A weed is a wildflower whose name we haven’t learned yet, in the same way that a stranger is a friend we haven’t met yet. Like the hogweed above – a plant, by the way, that is in the top ten percent of the most nectar-rich and valuable-for-pollinator wild plants, a plant that is also edible by humans and animals – ‘weeds’ are plants we mostly love to hate.
Ah yes – weeds! Those wreckers of manicured lawns and tidy driveways. Those nasty undesirables that must be dug up or, as with the seldom-used holiday home above, Rounded-Up.
But wait – what’s this? All over Ireland people are letting the ‘weeds’ take over! Just look at this fabulous example at the Heron Gallery on the Sheep’s Head (above). It’s like we’ve had a mad rush of blood to the head and are changing life-long attitudes. What has caused this? Was it the pandemic, like we account for so many other changes in our lives?
Mostly, it’s down to the incredible work of the All-Ireland Pollinator Plan, a program devised by the National Biodiversity Data Centre and two lead researchers, Dr Úna FitzPatrick of the Centre and Prof Jane Stout of Trinity College. (I had the immense pleasure of a day with Úna recently.) It’s been very successful, with many county and town councils signing up and pledging to implement pollinator-friendly horticultural and agricultural practices. For the last few years, The National Tidy Towns Handbook is on board too, with an emphasis on native species and pollinator-friendly planting.
And this is urgent!
Pollinators are in decline, with one-third of our 98 wild bee species threatened with extinction from the island of Ireland. The problem is serious and requires immediate attention to ensure the sustainability of our food, avoid additional economic impact on the agricultural sector, and protect the health of the environment.Working together for Biodiversity:
Tales from the All-Ireland Pollinator Plan 2015-2020
Each of us with any little patch of ground can do our bit too. All you have to do is set aside whatever portion of your garden you’re comfortable with (10%? 50%?) and turn it into a perennial wildflower patch. I’ve been doing this in my garden (above) now since 2017, so this is my 6th year. in 2018 I introduced Yellow Rattle from seeds bought from Sandro Cafolla at The National Wildflower Seed Collection. Called the meadow maker, Yellow Rattle (below) parasitises on grass roots, thinning them out and providing space for other wild seeds to take root. Apart from that, I have had to keep an eye on incursions of bracken and nettles.
The results have been all that I hoped for. Every day I am tempted out to my little mini-meadow with my camera. The rest of the lawn I try to leave as long as possible between cuts and it’s amazing what comes up there too. Take a look at my video, Lying in the Grass, for a sense of the sheer wonder and variety of what has appeared all over my One Acre.

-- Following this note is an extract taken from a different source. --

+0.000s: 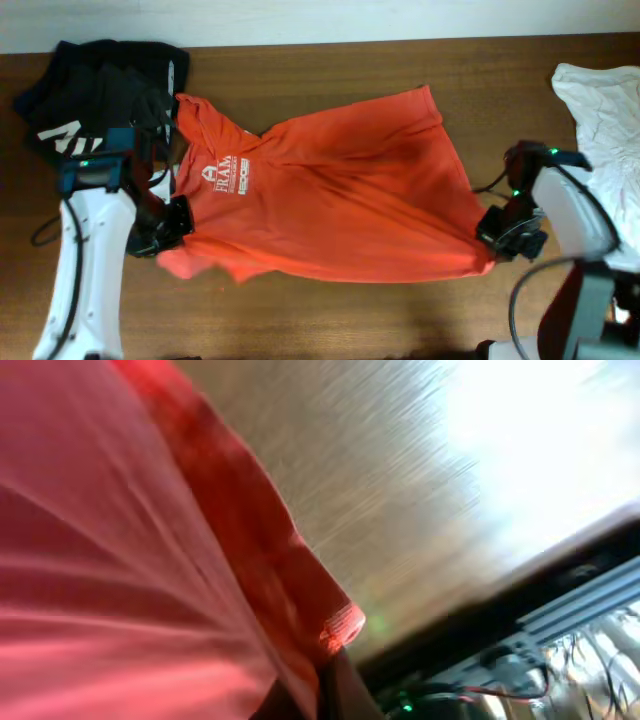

The driveway and all around the house is gravelled and I have resisted the temptation to tidy it up in any way. In return, a huge variety of wildflowers have appeared – Groundsel and Pineapple-weed, Scarlet and Yellow Pimpernel, Silverweed, Cat’s-ear and Autumn Hawkbit, Germander and Thyme-leaved Speedwells, Herb-Robert and Keel-fruited Cornsalad, Dove’s-foot and Cut-leaved Crane’s-bills, Common and Bush Vetch, Sowthistles (Prickly and Smooth), Sheep’s-bit, Sorrels and Chamomile.
I even discovered a rare little plant popping up in my driveway – the gorgeous and curious Sharp-leaved Fluellen. According to the distribution maps it’s been slowly making its way west from Wexford over the years – but how on earth did it land in my driveway? It’s a mystery like that, that keeps me fascinated with wildflowers.
See what I did there? I named the ‘weeds’ – and naming something gives it presence and personality. Once you know the name, there’s a natural curiosity to know more about the plant itself and to keep an eye on it. Thus, they turn into old friends and your heart lifts as you watch a Painted Lady Butterfly feeding on the humble Knapweed, or a Bumble Bee hover over the vetch, choosing which blossom to settle on.
We need to adjust our notions of what’s beautiful if we are to avoid a biodiversity catastrophe. Each one of us can do something to help. If you want to grow your own perennial wildflower patch, there are simple steps you can take – see my posts on my One Acre (then, One Year on, Three Years on, and Four Years On) for what I have done, or follow the Guidance of the Pollinator Plan.
Here’s what NOT to do – don’t buy ‘Bee Bombs’ or packets of ‘wildflower mix’ seeds. As this excellent paper puts it: Wildflower seed mixtures do not help address biodiversity loss. Rather, they cause further disruption to what remains of the natural environment. Follow best practice – mow once a year and remove the cuttings, try to keep down nettles, dock and bracken (and Ragwort if it’s threatening to take over) – and then let it be. Every now and then, go lie down in the grass beside it and listen for buzzing.
And if you’re a keen gardener and want to just make your garden more pollinator-friendly – there’s a guide for that too!